▶ **Directions for this task**: Within the data that follows, set down exactly the lines from the one containing "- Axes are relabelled" through the one containing "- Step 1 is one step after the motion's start", both ends included.

▶ **Recorded data**:
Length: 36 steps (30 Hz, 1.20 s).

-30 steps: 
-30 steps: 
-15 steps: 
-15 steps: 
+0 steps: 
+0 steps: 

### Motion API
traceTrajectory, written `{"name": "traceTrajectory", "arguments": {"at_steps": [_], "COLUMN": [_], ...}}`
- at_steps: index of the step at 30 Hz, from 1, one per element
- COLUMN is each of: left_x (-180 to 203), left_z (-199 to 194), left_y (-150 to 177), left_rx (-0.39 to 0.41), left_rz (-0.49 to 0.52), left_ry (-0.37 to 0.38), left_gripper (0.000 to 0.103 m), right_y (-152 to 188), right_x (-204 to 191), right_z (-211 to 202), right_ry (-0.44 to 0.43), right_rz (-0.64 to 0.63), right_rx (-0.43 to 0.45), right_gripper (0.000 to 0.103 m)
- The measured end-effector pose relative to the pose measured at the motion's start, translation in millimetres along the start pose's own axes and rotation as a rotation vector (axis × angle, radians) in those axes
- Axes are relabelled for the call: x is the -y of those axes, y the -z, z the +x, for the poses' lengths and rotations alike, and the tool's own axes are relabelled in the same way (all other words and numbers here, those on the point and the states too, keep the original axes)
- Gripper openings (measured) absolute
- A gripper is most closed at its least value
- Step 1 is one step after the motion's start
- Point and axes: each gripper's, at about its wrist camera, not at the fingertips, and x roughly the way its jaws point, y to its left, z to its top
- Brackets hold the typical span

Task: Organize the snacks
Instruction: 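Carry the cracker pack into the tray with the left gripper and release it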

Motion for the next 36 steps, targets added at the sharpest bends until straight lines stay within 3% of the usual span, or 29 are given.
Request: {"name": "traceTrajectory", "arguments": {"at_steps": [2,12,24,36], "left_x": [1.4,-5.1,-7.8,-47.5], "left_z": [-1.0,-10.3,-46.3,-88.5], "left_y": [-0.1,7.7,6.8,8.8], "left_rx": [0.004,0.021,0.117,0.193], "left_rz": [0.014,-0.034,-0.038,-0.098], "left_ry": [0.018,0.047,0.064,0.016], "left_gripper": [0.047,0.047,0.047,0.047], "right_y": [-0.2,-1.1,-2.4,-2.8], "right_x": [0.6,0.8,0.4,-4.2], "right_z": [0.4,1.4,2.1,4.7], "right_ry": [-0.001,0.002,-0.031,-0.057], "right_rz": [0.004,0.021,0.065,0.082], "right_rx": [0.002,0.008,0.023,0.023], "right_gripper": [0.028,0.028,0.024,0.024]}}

▶ **Solution for this problem**:
- Axes are relabelled for the call: x is the -y of those axes, y the -z, z the +x, for the poses' lengths and rotations alike, and the tool's own axes are relabelled in the same way (all other words and numbers here, those on the point and the states too, keep the original axes)
- Gripper openings (measured) absolute
- A gripper is most closed at its least value
- Step 1 is one step after the motion's start

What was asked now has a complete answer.